Search the records for the string "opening" and return each line that has it.

──────── EXERCISE DATA

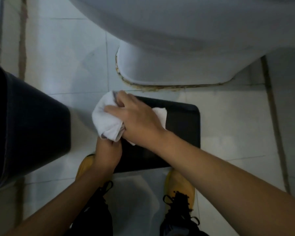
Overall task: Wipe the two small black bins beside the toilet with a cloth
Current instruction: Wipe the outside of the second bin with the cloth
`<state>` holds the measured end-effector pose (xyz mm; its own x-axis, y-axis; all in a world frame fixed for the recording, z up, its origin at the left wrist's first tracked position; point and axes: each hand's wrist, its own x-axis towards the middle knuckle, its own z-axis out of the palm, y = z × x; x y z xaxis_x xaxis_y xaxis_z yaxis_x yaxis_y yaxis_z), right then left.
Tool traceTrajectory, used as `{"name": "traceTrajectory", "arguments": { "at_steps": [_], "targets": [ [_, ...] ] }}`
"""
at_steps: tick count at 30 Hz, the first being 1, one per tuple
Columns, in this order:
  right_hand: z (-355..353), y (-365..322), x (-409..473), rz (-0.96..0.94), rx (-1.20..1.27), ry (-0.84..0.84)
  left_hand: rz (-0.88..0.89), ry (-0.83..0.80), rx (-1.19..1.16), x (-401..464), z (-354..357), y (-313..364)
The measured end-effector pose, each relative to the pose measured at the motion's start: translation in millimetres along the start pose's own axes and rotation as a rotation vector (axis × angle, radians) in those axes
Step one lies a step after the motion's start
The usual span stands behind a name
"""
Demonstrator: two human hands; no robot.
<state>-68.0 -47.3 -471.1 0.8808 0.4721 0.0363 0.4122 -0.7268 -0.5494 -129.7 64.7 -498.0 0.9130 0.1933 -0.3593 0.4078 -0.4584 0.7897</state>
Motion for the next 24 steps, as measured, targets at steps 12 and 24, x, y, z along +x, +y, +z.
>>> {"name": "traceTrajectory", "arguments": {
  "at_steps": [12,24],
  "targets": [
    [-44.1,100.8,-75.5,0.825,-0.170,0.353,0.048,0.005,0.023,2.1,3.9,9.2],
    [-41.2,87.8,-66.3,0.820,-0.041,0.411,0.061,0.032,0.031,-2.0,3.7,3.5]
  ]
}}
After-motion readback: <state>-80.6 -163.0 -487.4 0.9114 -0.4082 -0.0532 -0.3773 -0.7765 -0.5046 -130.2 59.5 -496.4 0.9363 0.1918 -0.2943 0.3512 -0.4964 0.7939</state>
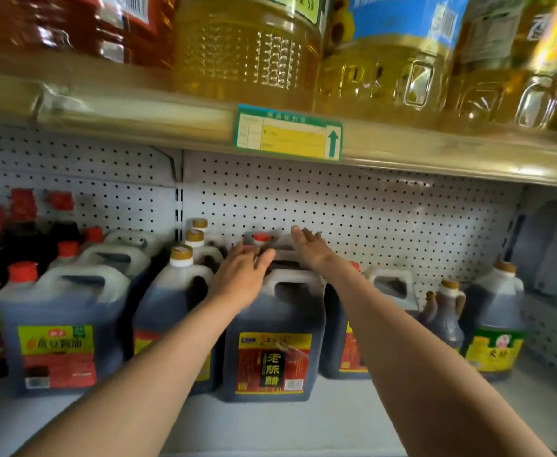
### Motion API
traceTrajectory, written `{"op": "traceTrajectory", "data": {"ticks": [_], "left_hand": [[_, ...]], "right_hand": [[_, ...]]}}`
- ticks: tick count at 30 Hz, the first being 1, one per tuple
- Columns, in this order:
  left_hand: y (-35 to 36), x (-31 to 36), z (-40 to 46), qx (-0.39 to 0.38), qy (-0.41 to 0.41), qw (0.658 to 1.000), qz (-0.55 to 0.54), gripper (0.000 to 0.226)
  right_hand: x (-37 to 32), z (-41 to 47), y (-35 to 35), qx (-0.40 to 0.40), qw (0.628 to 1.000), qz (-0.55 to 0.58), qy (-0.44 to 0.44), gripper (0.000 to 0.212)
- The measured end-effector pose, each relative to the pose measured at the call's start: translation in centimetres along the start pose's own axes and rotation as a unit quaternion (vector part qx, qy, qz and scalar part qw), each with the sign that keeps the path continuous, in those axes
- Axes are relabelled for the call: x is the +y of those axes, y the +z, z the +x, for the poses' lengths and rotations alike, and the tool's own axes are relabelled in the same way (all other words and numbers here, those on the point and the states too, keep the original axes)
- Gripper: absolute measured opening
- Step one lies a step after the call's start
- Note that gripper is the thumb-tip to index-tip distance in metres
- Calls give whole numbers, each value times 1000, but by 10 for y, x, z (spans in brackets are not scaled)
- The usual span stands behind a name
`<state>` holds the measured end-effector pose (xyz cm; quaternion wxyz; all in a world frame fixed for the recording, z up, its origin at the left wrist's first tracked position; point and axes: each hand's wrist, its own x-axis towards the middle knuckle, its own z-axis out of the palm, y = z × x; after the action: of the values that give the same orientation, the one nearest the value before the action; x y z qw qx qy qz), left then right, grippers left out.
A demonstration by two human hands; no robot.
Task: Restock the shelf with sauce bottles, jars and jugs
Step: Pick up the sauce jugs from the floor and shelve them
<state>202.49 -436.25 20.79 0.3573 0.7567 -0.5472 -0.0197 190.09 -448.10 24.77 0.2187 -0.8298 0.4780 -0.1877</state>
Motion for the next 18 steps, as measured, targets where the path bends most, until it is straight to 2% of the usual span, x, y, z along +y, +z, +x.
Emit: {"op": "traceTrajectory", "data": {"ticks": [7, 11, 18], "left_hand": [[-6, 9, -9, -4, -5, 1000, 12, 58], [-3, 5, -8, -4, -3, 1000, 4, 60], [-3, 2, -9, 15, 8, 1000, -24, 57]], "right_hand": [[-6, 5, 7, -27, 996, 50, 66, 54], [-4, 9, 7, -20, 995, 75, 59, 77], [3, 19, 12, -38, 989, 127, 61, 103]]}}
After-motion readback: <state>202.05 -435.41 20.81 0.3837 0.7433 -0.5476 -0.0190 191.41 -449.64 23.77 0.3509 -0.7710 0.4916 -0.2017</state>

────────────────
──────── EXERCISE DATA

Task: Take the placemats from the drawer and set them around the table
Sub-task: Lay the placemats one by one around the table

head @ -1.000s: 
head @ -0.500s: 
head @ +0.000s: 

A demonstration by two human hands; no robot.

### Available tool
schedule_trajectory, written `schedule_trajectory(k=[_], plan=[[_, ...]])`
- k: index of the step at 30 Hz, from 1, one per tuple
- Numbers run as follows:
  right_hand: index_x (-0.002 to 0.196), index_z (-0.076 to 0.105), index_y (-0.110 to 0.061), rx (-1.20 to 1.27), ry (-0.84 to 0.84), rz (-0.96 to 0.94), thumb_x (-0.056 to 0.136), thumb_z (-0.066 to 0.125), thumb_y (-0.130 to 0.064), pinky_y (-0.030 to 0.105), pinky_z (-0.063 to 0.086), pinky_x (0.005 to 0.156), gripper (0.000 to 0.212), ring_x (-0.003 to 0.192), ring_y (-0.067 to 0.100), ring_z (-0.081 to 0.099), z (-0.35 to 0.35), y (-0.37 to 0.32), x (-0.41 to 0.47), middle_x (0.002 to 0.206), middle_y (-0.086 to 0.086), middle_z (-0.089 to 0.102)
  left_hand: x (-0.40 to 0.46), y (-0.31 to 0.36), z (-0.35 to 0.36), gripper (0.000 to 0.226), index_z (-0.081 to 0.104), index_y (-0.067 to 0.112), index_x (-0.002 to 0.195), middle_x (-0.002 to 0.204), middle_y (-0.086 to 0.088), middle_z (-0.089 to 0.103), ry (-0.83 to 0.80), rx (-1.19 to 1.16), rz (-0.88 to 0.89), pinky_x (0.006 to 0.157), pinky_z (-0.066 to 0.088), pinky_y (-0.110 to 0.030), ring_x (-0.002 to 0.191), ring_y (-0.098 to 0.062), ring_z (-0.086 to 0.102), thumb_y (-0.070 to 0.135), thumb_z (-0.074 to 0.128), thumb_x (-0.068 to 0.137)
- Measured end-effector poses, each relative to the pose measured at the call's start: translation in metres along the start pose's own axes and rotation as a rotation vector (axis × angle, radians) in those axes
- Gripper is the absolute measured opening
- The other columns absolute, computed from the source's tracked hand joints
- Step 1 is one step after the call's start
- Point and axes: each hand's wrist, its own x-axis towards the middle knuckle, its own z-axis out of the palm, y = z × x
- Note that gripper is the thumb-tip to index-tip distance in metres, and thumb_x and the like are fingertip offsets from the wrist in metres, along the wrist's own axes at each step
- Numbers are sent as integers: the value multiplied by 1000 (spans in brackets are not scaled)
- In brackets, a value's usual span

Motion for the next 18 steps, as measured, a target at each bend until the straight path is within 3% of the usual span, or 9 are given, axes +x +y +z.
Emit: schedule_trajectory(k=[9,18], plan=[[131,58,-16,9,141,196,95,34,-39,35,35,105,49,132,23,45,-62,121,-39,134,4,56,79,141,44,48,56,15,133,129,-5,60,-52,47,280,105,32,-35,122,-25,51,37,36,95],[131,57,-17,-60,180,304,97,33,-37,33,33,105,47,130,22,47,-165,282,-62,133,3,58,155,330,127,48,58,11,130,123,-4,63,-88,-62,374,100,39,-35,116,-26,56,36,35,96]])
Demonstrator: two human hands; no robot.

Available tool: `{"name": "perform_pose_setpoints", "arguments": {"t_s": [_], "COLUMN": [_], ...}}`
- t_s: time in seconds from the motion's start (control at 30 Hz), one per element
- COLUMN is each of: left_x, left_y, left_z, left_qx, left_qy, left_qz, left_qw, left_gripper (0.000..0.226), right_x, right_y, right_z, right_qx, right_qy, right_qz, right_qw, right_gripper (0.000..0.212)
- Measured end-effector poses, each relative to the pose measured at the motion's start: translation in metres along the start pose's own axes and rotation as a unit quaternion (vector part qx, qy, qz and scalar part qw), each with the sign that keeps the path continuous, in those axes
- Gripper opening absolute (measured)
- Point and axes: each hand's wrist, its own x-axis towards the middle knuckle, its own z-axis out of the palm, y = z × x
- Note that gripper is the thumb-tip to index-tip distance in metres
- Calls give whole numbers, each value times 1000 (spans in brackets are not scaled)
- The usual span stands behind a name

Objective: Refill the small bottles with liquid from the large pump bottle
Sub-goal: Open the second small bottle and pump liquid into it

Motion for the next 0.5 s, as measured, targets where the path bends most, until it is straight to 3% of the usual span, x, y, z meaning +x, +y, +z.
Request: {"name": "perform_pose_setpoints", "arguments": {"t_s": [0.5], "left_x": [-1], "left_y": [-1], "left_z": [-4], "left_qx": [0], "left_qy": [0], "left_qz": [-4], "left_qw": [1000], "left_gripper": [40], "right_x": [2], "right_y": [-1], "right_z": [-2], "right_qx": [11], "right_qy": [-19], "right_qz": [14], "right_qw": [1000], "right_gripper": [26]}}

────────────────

● TASK RESULT:
- Gripper: absolute measured opening
- Gripper is the absolute measured opening
- Gripper opening absolute (measured)

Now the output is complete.